I have matrix multiplication and stencil code. I vectorise it through the following command.
opt -S -O3 -force-vector-width=2048 stencil.ll -o stencil_o3.ll
in both the examples of matrix mult and stencil it vectorises fine when my loop iterations >2048. but if i keep both iterations and vector width=2048.

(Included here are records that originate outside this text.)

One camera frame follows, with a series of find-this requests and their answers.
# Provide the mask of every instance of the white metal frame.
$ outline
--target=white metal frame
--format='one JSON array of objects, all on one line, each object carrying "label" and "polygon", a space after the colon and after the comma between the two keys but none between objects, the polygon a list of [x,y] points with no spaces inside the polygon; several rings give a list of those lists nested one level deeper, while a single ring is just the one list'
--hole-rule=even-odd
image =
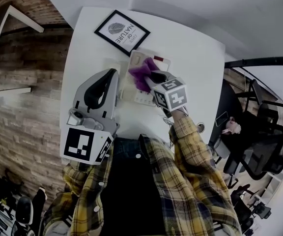
[{"label": "white metal frame", "polygon": [[[5,24],[6,18],[8,15],[11,15],[18,19],[19,21],[23,22],[24,24],[30,26],[31,28],[35,29],[36,31],[42,33],[44,31],[44,28],[42,28],[40,25],[38,25],[35,21],[27,17],[25,14],[20,12],[18,9],[14,8],[13,6],[9,6],[3,21],[0,25],[0,33],[3,29],[3,26]],[[19,93],[25,93],[25,92],[31,92],[31,88],[18,88],[18,89],[9,89],[9,90],[1,90],[0,91],[0,97],[4,97],[6,95],[11,95],[11,94],[19,94]]]}]

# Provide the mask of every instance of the framed print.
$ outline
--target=framed print
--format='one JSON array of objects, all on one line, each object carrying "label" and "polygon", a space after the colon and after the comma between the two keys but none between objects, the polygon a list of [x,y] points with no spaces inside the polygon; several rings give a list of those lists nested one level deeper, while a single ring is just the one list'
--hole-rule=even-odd
[{"label": "framed print", "polygon": [[94,33],[130,56],[131,51],[140,46],[150,31],[115,10]]}]

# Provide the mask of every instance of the yellow plaid shirt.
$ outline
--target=yellow plaid shirt
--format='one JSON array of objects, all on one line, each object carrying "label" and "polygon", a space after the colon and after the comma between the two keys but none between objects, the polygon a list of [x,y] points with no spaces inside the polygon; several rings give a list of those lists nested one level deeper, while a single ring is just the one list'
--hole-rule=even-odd
[{"label": "yellow plaid shirt", "polygon": [[[150,163],[155,165],[153,176],[162,200],[166,234],[214,235],[214,223],[218,222],[241,235],[228,188],[193,121],[189,117],[178,120],[169,135],[175,145],[175,158],[161,142],[143,135]],[[100,234],[104,224],[100,195],[108,185],[113,148],[109,152],[110,157],[99,166],[72,162],[64,168],[63,177],[70,191],[60,193],[44,215],[43,234],[67,215],[73,217],[71,236]]]}]

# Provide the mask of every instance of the person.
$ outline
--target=person
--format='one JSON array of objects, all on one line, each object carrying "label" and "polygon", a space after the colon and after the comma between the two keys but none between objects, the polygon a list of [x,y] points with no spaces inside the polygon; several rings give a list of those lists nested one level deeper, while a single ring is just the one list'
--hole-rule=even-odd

it produces scalar code IR not vectorizes it.
Is it llvm bug?
Please help me.
Hi Ahmed,
Can you show us your code?
I tried this example:
void foo(int *a, int *b, int *c) {
for (int i=0; i<2048; i++)
a[i] = b[i] + c[i];
}
Then ran Clang to produce IR and your opt line above and got a vectorised loop:
vector.body: ; preds =
%vector.body.preheader
%0 = bitcast i32* %b to <2048 x i32>*
%wide.load = load <2048 x i32>, <2048 x i32>* %0, align 4, !alias.scope !1
%1 = bitcast i32* %c to <2048 x i32>*
%wide.load17 = load <2048 x i32>, <2048 x i32>* %1, align 4, !alias.scope !4
%2 = add nsw <2048 x i32> %wide.load17, %wide.load
%3 = bitcast i32* %a to <2048 x i32>*
store <2048 x i32> %2, <2048 x i32>* %3, align 4, !alias.scope !6, !noalias !8
br label %for.end
So, this seems to be either a bug in your code (off-by-one, loop
dependencies, etc) or some missing optimisation in Clang, which we'll
only know when we can actually see the code.
cheers,
--renato
Right, that explains it: your tail loop count doesn't reach 2048 iterations:
#define N 2048
for (i = 1; i <= N-2; i++)
for (j = 1; j <= N-2; j++)
a[i][j] = b[i][j];
That'll be 2045 iterations.
Artificially playing with the ranges (N+1, etc) yields vector code, as expected.
Same for the main loop:
float con=0.2;
for (k = 0; k < N; k++) {
for (i = 1; i <= N-2; i++)
for (j = 1; j <= N-2; j++)
b[i][j] = con * (a[i][j] + a[i-1][j] + a[i+1][j] +
a[i][j-1] + a[i][j+1]);
cheers,
--renato